+++ Data below +++
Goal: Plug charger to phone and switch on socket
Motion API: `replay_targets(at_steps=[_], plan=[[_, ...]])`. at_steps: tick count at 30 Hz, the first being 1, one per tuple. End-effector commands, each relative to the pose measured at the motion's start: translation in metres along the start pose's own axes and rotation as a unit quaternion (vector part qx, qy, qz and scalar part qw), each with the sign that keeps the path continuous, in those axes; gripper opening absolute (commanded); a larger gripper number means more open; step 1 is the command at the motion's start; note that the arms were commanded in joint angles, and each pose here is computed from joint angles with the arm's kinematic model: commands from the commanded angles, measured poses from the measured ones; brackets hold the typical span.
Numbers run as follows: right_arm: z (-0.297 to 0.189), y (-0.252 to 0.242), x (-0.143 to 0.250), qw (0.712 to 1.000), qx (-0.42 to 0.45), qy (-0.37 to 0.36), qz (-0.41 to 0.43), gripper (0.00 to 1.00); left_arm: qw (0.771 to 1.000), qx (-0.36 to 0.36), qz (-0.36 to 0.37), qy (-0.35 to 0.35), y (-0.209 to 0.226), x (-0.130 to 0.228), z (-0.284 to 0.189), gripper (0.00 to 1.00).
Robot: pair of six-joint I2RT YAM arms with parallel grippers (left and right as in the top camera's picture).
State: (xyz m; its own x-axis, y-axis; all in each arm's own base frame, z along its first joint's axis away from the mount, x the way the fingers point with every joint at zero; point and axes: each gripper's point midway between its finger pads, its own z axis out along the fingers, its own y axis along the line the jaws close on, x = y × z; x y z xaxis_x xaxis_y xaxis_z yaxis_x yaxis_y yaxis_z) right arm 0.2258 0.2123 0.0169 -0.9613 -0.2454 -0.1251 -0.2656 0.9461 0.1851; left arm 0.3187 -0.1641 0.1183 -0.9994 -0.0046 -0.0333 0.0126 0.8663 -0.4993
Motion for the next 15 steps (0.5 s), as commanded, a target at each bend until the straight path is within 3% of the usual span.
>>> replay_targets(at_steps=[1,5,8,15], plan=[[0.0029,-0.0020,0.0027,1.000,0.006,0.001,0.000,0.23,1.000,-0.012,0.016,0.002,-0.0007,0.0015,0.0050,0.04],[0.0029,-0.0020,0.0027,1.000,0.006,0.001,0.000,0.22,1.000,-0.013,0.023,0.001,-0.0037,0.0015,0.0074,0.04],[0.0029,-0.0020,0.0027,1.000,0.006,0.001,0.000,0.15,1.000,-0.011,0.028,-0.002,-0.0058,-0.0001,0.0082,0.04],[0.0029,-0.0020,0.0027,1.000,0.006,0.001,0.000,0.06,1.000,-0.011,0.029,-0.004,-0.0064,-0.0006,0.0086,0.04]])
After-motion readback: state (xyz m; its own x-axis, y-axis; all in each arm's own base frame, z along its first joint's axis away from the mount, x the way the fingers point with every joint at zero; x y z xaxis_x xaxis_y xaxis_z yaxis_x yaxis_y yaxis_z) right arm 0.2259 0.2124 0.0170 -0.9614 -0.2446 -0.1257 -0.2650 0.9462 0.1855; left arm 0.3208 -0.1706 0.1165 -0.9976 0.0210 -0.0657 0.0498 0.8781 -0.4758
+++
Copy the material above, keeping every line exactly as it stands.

Goal: Plug charger to phone and switch on socket
Motion API: `replay_targets(at_steps=[_], plan=[[_, ...]])`. at_steps: tick count at 30 Hz, the first being 1, one per tuple. End-effector commands, each relative to the pose measured at the motion's start: translation in metres along the start pose's own axes and rotation as a unit quaternion (vector part qx, qy, qz and scalar part qw), each with the sign that keeps the path continuous, in those axes; gripper opening absolute (commanded); a larger gripper number means more open; step 1 is the command at the motion's start; note that the arms were commanded in joint angles, and each pose here is computed from joint angles with the arm's kinematic model: commands from the commanded angles, measured poses from the measured ones; brackets hold the typical span.
Numbers run as follows: right_arm: z (-0.297 to 0.189), y (-0.252 to 0.242), x (-0.143 to 0.250), qw (0.712 to 1.000), qx (-0.42 to 0.45), qy (-0.37 to 0.36), qz (-0.41 to 0.43), gripper (0.00 to 1.00); left_arm: qw (0.771 to 1.000), qx (-0.36 to 0.36), qz (-0.36 to 0.37), qy (-0.35 to 0.35), y (-0.209 to 0.226), x (-0.130 to 0.228), z (-0.284 to 0.189), gripper (0.00 to 1.00).
Robot: pair of six-joint I2RT YAM arms with parallel grippers (left and right as in the top camera's picture).
State: (xyz m; its own x-axis, y-axis; all in each arm's own base frame, z along its first joint's axis away from the mount, x the way the fingers point with every joint at zero; point and axes: each gripper's point midway between its finger pads, its own z axis out along the fingers, its own y axis along the line the jaws close on, x = y × z; x y z xaxis_x xaxis_y xaxis_z yaxis_x yaxis_y yaxis_z) right arm 0.2258 0.2123 0.0169 -0.9613 -0.2454 -0.1251 -0.2656 0.9461 0.1851; left arm 0.3187 -0.1641 0.1183 -0.9994 -0.0046 -0.0333 0.0126 0.8663 -0.4993
Motion for the next 15 steps (0.5 s), as commanded, a target at each bend until the straight path is within 3% of the usual span.
>>> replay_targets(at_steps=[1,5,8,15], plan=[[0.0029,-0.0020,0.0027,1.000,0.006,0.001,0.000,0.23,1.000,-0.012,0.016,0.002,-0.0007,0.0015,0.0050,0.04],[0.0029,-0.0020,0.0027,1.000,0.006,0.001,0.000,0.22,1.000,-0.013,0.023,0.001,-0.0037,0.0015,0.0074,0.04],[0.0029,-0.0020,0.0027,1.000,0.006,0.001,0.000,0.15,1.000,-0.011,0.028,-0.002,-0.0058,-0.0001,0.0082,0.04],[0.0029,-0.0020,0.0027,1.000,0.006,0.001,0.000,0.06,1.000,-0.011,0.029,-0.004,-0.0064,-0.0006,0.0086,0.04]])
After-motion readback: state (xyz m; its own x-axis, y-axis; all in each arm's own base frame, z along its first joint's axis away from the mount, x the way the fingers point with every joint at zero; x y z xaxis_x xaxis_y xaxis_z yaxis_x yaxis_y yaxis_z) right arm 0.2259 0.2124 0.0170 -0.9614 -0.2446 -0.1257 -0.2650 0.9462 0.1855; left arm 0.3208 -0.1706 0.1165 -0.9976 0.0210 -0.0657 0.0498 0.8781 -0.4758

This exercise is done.